Ao final de década, entretanto, com a habilitação massiva de estados e munícipios às regras da NOB 96 e o funcionamento regular dos mecanismos de governança federativa do SUS, estava instalado o regime de federalismo cooperativo e integrado setorial. O processo de transferência de atribuições e recursos visou essencialmente os municípios, enquanto os estados, por sua vez, tiveram seu papel reduzido no âmbito da provisão direta de serviços e apresentaram dificuldades para assumir devidamente as funções de planejamento e coordenação regional. Essa dinâmica introduziu uma polarização das relações federativas no SUS, caracterizada por relações mais diretas entre União e municípios (Ouverney & Fleury, 2017).

2.4. Fase 2: indução de políticas, equilíbrio federativo e crise

A tendência na expansão da capacidade regulatória do MS e dos estados sobre a descentralização foi interrompida pelos impactos fiscais da crise econômica de 1998-1999, que levou a União a redistribuir os custos de financiamento da descentralização, por meio da Emenda Constitucional n.º 29/2000, estabelecendo vinculações para as receitas de estados e municípios. Na mesma linha, ainda em 2000, impôs limites expressivos de gastos aos entes subnacionais, ao editar a Lei de Responsabilidade Fiscal (Lei Complementar n.º 101/2000), que penalizou as áreas de políticas públicas intensivas em mão de obra, como saúde e educação. Tais mudanças iriam, no médio prazo, transformar a correlação interna de forças no âmbito do pacto tripartite (Piola et al., 2016).

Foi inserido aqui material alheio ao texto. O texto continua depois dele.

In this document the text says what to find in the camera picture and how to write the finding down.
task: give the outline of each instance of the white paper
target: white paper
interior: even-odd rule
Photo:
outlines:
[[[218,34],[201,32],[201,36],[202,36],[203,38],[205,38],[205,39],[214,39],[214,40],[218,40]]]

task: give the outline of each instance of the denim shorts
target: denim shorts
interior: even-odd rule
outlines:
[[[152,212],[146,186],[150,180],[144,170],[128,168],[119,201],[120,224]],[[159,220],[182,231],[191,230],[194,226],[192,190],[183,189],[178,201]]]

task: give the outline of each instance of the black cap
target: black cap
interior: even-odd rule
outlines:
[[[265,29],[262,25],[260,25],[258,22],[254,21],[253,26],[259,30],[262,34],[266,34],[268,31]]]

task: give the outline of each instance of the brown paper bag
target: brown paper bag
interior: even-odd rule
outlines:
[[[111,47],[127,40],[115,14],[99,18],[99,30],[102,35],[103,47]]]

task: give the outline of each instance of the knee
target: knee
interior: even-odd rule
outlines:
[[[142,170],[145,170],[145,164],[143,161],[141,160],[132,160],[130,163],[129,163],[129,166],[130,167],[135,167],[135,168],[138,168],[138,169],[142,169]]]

No período correspondente aos dois mandatos do governo Luiz Inácio Lula da Silva, buscou-se introduzir uma nova dinâmica de relações intergovernamentais que pudesse resgatar o caráter cooperativo do federalismo setorial inscrito na Constituição de 1988, compor uma estratégia de coordenação federativa orientada para resultados expressos em metas sanitárias e recompor o papel das secretarias estaduais na coordenação regional.

Fortalecer a natureza cooperativa do federalismo setorial e introduzir uma cultura de gestão por resultados tornaram-se as diretrizes maiores do período. Embora não tivesse sido realizada formalmente nenhuma mudança expressiva nas relações intergovernamentais nos primeiros anos, a nova gestão que assumiu o comando do Ministério da Saúde impulsionou uma série de iniciativas que abriram espaço para mudanças significativas no modelo federativo do SUS no segundo mandato, tais como a reestruturação organizacional da gestão federal (criação de novas secretarias e maior integração sob a coordenação da Secretaria Executiva), a redefinição da dinâmica de funcionamento da CIT, o estabelecimento de uma unidade específica para conduzir as ações de coordenação política com Conass e Conasems, a constituição de um grupo de trabalho tripartite para elaborar uma proposta de um novo modelo de descentralização, a instituição da estratégia de apoio integrado, entre outras (Pasche et al., 2006)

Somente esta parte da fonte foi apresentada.